Monitor do governo


05/03/2019

Gastos públicos com a TV estatal EBC/TV Brasil


Ações que exigem medidas imediatas do executivo

O que o executivo fez …

O imediato encerramento das atividades da EBC, criada no governo petista de Lula.

Reafirmou-se a promessa em entrevistas concedidas a emissoras de televisão em 29 de outubro, logo após o segundo turno da eleição. Não faz sentido, postulava o vitorioso, gastar R$ 1 bilhão anual com uma emissora de televisão que dá traço de audiência.

As despesas autorizadas da EBC neste ano somam cerca de R$ 640 milhões, destinados a serviços de TV, rádio e agência de notícias.

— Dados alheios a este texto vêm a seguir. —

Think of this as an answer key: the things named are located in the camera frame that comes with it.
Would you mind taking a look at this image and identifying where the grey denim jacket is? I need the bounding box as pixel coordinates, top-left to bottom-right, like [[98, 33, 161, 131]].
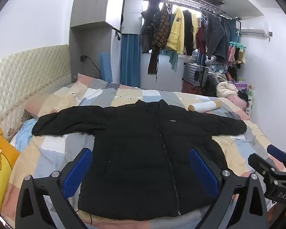
[[201, 10, 229, 64]]

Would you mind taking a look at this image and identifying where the blue foam board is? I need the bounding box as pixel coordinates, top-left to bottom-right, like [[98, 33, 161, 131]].
[[99, 52, 113, 83]]

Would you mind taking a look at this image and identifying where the light blue bed sheet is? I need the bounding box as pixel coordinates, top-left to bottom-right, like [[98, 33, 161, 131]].
[[11, 118, 37, 153]]

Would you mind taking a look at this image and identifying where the silver suitcase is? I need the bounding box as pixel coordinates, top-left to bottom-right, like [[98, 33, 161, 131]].
[[182, 62, 209, 87]]

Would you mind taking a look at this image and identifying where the cream quilted headboard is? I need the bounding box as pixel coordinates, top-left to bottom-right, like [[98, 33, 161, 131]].
[[0, 44, 72, 139]]

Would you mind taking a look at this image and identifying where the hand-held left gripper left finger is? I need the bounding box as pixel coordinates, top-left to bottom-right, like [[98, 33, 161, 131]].
[[15, 148, 93, 229]]

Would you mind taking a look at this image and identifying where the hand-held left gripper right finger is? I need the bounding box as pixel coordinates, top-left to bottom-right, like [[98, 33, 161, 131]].
[[189, 147, 270, 229]]

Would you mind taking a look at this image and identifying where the black wall charger with cable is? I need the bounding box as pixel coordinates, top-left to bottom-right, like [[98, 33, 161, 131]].
[[80, 55, 103, 79]]

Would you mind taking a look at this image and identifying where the dark checked scarf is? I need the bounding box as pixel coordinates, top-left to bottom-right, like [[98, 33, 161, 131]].
[[147, 45, 161, 75]]

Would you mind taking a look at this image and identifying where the red hanging garment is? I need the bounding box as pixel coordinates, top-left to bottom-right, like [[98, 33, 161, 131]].
[[196, 25, 206, 53]]

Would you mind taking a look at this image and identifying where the teal hanging garment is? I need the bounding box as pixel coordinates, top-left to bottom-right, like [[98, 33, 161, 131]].
[[162, 49, 179, 72]]

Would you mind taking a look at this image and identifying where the blue curtain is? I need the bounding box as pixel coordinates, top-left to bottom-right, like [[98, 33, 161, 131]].
[[120, 34, 141, 89]]

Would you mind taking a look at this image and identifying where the black hanging coat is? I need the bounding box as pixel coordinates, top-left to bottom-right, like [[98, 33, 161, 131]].
[[140, 0, 161, 54]]

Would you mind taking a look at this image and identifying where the thin black cable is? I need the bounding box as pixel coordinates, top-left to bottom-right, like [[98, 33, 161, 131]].
[[76, 209, 93, 226]]

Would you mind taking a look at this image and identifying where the pile of clothes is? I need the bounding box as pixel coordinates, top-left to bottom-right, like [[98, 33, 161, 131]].
[[205, 56, 251, 112]]

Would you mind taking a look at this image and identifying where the black padded jacket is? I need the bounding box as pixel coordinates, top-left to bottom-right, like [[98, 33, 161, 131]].
[[31, 99, 248, 221]]

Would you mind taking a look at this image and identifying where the brown houndstooth jacket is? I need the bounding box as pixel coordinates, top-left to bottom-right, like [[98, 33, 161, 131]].
[[151, 3, 172, 50]]

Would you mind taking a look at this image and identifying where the green sock hanger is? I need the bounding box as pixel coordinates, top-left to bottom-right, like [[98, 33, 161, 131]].
[[229, 29, 247, 69]]

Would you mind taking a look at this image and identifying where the pastel patchwork duvet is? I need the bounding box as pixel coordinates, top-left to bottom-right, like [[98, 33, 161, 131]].
[[1, 73, 286, 229]]

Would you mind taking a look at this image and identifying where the grey wall cabinet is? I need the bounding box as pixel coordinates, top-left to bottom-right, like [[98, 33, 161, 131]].
[[70, 0, 128, 32]]

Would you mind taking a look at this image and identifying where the white air conditioner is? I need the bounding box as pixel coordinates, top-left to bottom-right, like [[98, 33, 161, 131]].
[[239, 19, 273, 39]]

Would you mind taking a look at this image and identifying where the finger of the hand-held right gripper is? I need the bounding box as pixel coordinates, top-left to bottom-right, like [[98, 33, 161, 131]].
[[267, 144, 286, 172], [248, 153, 280, 179]]

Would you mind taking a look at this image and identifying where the dark red suitcase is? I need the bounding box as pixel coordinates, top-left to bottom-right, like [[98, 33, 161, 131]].
[[181, 80, 206, 94]]

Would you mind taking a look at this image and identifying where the black hanging garment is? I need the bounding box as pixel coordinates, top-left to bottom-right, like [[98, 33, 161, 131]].
[[182, 10, 193, 55]]

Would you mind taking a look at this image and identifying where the polka dot bag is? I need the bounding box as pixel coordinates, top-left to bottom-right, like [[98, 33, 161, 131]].
[[247, 85, 255, 120]]

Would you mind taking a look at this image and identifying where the cream hanging garment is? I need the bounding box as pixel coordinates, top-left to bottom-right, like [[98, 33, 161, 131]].
[[191, 13, 201, 50]]

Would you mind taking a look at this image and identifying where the yellow cushion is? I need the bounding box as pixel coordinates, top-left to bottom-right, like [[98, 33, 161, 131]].
[[0, 127, 22, 214]]

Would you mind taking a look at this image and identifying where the pastel patchwork pillow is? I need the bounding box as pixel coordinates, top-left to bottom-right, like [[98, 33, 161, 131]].
[[24, 73, 110, 120]]

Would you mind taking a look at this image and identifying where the white paper roll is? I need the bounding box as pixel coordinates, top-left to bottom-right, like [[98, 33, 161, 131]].
[[188, 101, 222, 112]]

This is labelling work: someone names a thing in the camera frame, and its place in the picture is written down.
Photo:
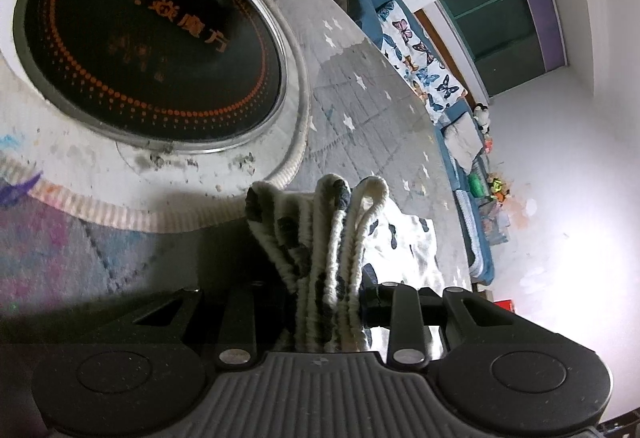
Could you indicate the white polka dot garment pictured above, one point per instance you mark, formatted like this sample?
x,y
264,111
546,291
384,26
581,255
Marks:
x,y
325,238

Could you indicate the red box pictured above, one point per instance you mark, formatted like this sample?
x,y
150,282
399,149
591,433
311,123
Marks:
x,y
504,306

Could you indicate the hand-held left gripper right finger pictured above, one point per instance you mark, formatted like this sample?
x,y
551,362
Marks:
x,y
372,302

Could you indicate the round white woven basket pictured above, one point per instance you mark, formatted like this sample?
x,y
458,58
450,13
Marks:
x,y
150,183

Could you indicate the black round induction cooktop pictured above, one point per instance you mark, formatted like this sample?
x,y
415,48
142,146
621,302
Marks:
x,y
150,58

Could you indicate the black and white plush toy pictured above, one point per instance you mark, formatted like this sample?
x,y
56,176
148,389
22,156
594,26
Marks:
x,y
481,116

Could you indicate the yellow and black toy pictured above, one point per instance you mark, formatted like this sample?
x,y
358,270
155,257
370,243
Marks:
x,y
497,187

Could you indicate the green window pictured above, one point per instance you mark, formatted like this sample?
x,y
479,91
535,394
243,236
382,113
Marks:
x,y
500,28

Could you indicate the orange toy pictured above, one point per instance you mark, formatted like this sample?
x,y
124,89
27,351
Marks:
x,y
490,145

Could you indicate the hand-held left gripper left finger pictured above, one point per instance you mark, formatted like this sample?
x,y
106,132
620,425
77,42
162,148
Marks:
x,y
240,318

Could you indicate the butterfly print blanket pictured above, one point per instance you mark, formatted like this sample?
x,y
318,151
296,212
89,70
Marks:
x,y
425,63

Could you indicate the white pillow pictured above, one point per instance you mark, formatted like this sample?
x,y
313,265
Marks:
x,y
462,138

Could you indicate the green toy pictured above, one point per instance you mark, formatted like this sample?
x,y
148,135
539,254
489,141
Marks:
x,y
477,182

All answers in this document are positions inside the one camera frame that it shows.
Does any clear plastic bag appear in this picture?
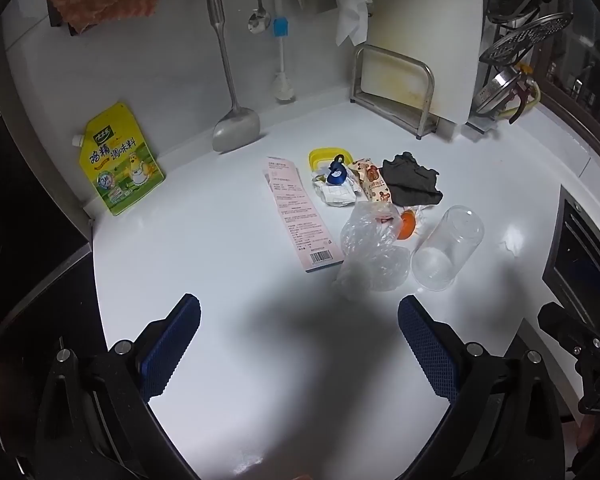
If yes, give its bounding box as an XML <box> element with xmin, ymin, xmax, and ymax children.
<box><xmin>335</xmin><ymin>202</ymin><xmax>412</xmax><ymax>293</ymax></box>

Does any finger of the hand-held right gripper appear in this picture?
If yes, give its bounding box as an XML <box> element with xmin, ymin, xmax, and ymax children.
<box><xmin>537</xmin><ymin>301</ymin><xmax>600</xmax><ymax>362</ymax></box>

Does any white brush with blue grip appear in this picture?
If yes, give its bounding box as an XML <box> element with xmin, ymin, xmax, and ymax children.
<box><xmin>270</xmin><ymin>0</ymin><xmax>297</xmax><ymax>103</ymax></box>

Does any white cutting board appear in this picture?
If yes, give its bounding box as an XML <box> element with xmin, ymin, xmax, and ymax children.
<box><xmin>360</xmin><ymin>0</ymin><xmax>483</xmax><ymax>128</ymax></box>

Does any pink paper box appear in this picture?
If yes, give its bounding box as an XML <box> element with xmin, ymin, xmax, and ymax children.
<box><xmin>265</xmin><ymin>156</ymin><xmax>345</xmax><ymax>273</ymax></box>

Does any metal spatula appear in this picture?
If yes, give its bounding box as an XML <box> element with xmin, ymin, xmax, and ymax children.
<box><xmin>202</xmin><ymin>0</ymin><xmax>262</xmax><ymax>154</ymax></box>

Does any clear plastic cup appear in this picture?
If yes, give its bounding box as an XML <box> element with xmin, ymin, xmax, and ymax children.
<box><xmin>411</xmin><ymin>205</ymin><xmax>484</xmax><ymax>293</ymax></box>

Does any orange peel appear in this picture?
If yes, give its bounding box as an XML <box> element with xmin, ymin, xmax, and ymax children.
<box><xmin>399</xmin><ymin>210</ymin><xmax>421</xmax><ymax>241</ymax></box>

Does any person's right hand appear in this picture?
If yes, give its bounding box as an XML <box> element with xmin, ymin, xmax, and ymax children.
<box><xmin>576</xmin><ymin>410</ymin><xmax>600</xmax><ymax>453</ymax></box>

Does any dark window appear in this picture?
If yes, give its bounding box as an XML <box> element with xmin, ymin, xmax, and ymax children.
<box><xmin>530</xmin><ymin>0</ymin><xmax>600</xmax><ymax>161</ymax></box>

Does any yellow oval lid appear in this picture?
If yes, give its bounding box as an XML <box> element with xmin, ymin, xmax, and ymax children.
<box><xmin>308</xmin><ymin>148</ymin><xmax>357</xmax><ymax>181</ymax></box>

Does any perforated metal steamer plate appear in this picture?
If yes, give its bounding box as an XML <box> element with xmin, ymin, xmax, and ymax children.
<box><xmin>480</xmin><ymin>12</ymin><xmax>573</xmax><ymax>63</ymax></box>

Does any blue strap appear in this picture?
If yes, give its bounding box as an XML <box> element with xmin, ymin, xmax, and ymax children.
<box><xmin>326</xmin><ymin>154</ymin><xmax>350</xmax><ymax>187</ymax></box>

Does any black gas stove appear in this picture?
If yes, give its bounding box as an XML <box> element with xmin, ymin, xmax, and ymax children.
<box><xmin>0</xmin><ymin>115</ymin><xmax>93</xmax><ymax>341</ymax></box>

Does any metal colander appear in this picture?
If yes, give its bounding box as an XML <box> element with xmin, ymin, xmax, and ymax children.
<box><xmin>472</xmin><ymin>67</ymin><xmax>531</xmax><ymax>116</ymax></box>

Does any yellow curved tube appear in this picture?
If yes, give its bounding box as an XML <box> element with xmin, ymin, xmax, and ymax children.
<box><xmin>500</xmin><ymin>62</ymin><xmax>542</xmax><ymax>123</ymax></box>

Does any dark grey cloth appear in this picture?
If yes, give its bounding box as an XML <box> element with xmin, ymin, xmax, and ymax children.
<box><xmin>381</xmin><ymin>151</ymin><xmax>443</xmax><ymax>207</ymax></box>

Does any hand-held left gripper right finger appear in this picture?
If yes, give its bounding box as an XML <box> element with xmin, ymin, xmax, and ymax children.
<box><xmin>397</xmin><ymin>294</ymin><xmax>566</xmax><ymax>480</ymax></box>

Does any metal cutting board rack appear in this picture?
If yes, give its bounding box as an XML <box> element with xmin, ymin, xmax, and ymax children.
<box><xmin>350</xmin><ymin>44</ymin><xmax>440</xmax><ymax>140</ymax></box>

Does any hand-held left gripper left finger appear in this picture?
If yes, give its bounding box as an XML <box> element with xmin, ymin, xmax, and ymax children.
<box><xmin>34</xmin><ymin>292</ymin><xmax>203</xmax><ymax>480</ymax></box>

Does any white tissue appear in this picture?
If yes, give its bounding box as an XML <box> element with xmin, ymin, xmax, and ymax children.
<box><xmin>310</xmin><ymin>170</ymin><xmax>363</xmax><ymax>208</ymax></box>

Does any printed snack wrapper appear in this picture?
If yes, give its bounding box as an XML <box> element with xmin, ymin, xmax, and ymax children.
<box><xmin>349</xmin><ymin>158</ymin><xmax>396</xmax><ymax>206</ymax></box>

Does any white hanging cloth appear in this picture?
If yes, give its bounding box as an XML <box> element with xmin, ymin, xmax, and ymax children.
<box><xmin>329</xmin><ymin>0</ymin><xmax>373</xmax><ymax>47</ymax></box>

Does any yellow seasoning pouch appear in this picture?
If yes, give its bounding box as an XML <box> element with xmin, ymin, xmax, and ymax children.
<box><xmin>72</xmin><ymin>101</ymin><xmax>166</xmax><ymax>217</ymax></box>

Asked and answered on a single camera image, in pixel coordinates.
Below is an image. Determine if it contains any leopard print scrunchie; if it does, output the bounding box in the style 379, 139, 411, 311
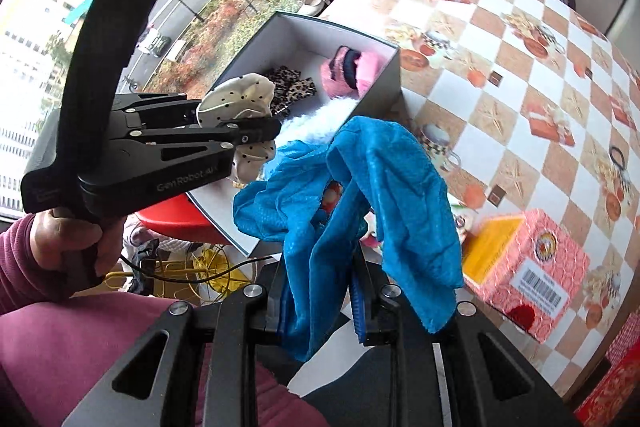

Empossado, o presidente Jair Bolsonaro parece ter preferido manter a EBC pela conveniência de um veículo de jornalismo amigável, mesmo tendo traços de audiência insignificantes.

Segundo a Folha de São Paulo:
A estatal permanece instalada na estrutura administrativa do Palácio do Planalto. No mês de fevereiro, seu comando foi trocado. Em reportagem publicada no sábado (2), o general Carlos Santos Cruz, ministro da Secretaria-Geral, expôs planos para cortar gastos de R$ 130 milhões com a empresa…

… Mais palpável, dados os sinais disponíveis, é que a EBC seguirá consumindo uma considerável parcela do dinheiro do contribuinte, a despeito de sua desmoralização.

Em seu formato atual, a empresa é uma versão expandida e maquiada da velha Radiobrás. Instituída em 2007, traz em sua sigla o alegado propósito de reproduzir os padrões de qualidade e independência da britânica BBC. Logo se mostrou, porém, mais um aparelho de propaganda e cabide de empregos da administração petista.

Mesmo com o estigma partidário, sobreviveu ao governo Michel Temer (MDB), quando uma troca de comando chegou a ser contestada na Justiça. Em julho do ano passado, tornou-se notícia nesta Folha porque, em uma única semana, seus cerca de 2.000 funcionários haviam apresentado nada menos que 310 atestados médicos.